About this exercise – The result should be every line that contains the word "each", taken from the material.

Dataset content –

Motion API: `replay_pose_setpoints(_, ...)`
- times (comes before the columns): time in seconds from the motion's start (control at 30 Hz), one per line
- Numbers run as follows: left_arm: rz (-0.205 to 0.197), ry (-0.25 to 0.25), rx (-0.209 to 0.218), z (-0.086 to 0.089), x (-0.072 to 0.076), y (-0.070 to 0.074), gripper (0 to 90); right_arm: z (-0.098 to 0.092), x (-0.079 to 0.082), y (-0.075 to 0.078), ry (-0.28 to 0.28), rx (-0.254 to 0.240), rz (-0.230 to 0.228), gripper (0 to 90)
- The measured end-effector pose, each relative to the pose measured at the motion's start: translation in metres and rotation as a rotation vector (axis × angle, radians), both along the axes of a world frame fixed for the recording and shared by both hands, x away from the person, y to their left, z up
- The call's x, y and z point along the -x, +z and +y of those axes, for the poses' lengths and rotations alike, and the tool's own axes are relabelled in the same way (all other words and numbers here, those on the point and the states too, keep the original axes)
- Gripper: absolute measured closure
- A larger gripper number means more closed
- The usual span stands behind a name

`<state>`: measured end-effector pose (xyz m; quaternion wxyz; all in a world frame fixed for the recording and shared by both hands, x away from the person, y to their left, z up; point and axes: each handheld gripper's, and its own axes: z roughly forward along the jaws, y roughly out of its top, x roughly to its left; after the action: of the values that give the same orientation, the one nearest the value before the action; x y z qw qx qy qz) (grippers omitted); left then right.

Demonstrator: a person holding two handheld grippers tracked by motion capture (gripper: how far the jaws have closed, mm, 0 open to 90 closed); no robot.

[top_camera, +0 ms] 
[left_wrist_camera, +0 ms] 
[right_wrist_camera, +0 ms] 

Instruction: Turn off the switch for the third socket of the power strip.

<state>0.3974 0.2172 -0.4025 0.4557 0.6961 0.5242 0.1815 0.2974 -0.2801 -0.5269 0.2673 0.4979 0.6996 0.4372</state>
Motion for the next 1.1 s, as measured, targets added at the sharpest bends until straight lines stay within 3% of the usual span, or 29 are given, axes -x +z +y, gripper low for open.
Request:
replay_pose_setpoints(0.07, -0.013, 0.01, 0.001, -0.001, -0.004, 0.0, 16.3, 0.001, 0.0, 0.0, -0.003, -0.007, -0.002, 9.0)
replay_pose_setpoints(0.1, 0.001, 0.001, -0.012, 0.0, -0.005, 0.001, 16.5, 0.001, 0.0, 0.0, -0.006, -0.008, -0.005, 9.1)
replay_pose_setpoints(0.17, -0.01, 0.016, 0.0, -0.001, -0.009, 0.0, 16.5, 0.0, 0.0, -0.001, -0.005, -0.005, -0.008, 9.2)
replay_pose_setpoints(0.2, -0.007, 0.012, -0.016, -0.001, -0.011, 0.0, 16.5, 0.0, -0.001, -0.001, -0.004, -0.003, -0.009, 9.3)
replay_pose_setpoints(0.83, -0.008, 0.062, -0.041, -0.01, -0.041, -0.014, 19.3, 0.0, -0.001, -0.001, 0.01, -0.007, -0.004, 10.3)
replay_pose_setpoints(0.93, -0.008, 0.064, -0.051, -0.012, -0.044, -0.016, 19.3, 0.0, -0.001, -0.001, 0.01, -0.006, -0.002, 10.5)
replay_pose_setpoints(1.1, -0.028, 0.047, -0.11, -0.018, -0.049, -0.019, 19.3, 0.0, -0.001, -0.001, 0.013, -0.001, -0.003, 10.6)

Result for this exercise –
- The measured end-effector pose, each relative to the pose measured at the motion's start: translation in metres and rotation as a rotation vector (axis × angle, radians), both along the axes of a world frame fixed for the recording and shared by both hands, x away from the person, y to their left, z up
`<state>`: measured end-effector pose (xyz m; quaternion wxyz; all in a world frame fixed for the recording and shared by both hands, x away from the person, y to their left, z up; point and axes: each handheld gripper's, and its own axes: z roughly forward along the jaws, y roughly out of its top, x roughly to its left; after the action: of the values that give the same orientation, the one nearest the value before the action; x y z qw qx qy qz) (grippers omitted); left then right.

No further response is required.